[proofplan]
We first check that every product appearing in the covariance expansion is integrable. Then we rewrite each empirical process as a normalized sum of centered i.i.d. variables and expand the covariance into a double sum. The off-diagonal terms vanish by independence and centering, while the diagonal terms all equal $P(fg)-Pf\,Pg$. Finally, applying the same computation to $h=f-g$ gives the variance identity defining the covariance semimetric.
[/proofplan]
[step:Verify integrability of the products used in the covariance expansion]
Since $f,g:E\to\mathbb R$ are measurable and square-integrable with respect to $P$, the function $fg:E\to\mathbb R$ is measurable. For every $x\in E$,
\begin{align*}
2|f(x)g(x)|\le f(x)^2+g(x)^2.
\end{align*}
Integrating with respect to $P$ gives
\begin{align*}
\int_E |f(x)g(x)|\,dP(x)\le \frac{1}{2}\int_E f(x)^2\,dP(x)+\frac{1}{2}\int_E g(x)^2\,dP(x)<\infty.
\end{align*}
Thus $P(fg)$ is finite. Also $Pf$ and $Pg$ are finite because
\begin{align*}
|f(x)|\le \frac{1}{2}(1+f(x)^2) \qquad \text{and} \qquad |g(x)|\le \frac{1}{2}(1+g(x)^2)
\end{align*}
for every $x\in E$, and $P(E)=1$. Hence $G_n(f)$ and $G_n(g)$ are square-integrable real-valued random variables, so their covariance is well-defined.
[/step]
[step:Rewrite the empirical processes as sums of centered random variables]
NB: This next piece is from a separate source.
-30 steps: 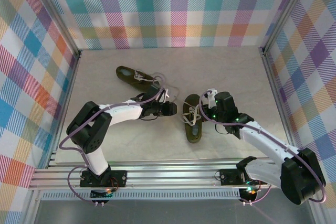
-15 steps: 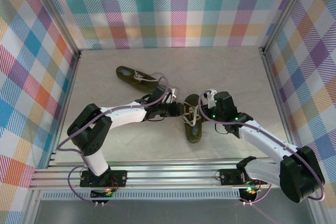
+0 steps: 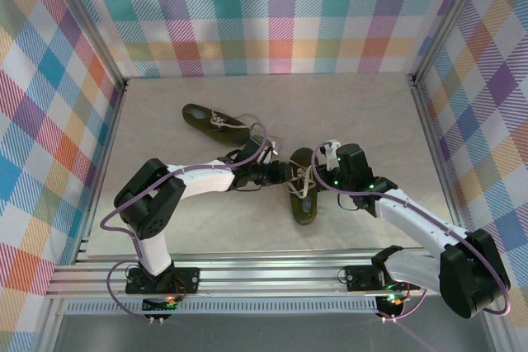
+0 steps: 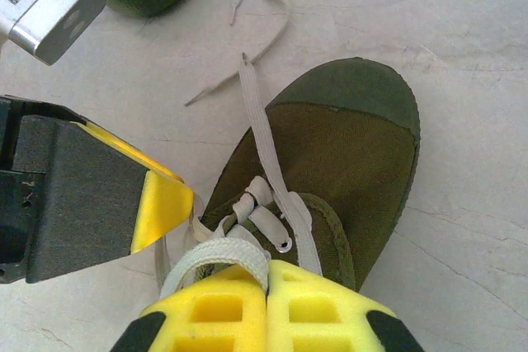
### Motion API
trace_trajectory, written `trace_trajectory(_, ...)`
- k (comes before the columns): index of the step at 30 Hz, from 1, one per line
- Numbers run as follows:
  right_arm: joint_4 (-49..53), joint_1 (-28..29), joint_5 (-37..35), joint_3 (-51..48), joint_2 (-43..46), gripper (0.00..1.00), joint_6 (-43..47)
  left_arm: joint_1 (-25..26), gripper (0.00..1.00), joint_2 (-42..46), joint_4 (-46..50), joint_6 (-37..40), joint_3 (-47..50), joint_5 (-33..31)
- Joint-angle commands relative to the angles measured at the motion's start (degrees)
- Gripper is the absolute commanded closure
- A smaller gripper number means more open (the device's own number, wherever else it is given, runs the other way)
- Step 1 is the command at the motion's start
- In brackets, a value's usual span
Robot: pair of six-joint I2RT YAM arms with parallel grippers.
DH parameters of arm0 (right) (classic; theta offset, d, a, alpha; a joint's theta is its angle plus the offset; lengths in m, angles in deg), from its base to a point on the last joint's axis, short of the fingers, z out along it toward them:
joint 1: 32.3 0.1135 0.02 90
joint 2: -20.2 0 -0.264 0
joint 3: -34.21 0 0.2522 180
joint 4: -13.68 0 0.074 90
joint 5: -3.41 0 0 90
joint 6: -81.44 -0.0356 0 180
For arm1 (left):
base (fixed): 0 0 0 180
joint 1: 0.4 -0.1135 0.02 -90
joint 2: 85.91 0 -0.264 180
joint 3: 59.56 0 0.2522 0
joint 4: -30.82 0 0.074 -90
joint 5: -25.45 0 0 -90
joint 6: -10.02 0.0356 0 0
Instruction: Tie the shoes
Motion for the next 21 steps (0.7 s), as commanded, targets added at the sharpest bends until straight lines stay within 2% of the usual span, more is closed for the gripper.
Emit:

For each $i\in\{1,\dots,n\}$, define real-valued random variables
\begin{align*}
Y_i:=f(X_i)-Pf \qquad \text{and} \qquad Z_i:=g(X_i)-Pg.
\end{align*}
By the definitions of $P_n$ and $G_n$,
\begin{align*}
G_n(f)=\frac{1}{\sqrt n}\sum_{i=1}^{n}Y_i \qquad \text{and} \qquad G_n(g)=\frac{1}{\sqrt n}\sum_{i=1}^{n}Z_i.
\end{align*}
Moreover,
\begin{align*}
\mathbb E[Y_i]=0 \qquad \text{and} \qquad \mathbb E[Z_i]=0
\end{align*}
for every $i\in\{1,\dots,n\}$, because each $X_i$ has distribution $P$.
[/step]
[step:Expand the covariance and eliminate the off-diagonal terms]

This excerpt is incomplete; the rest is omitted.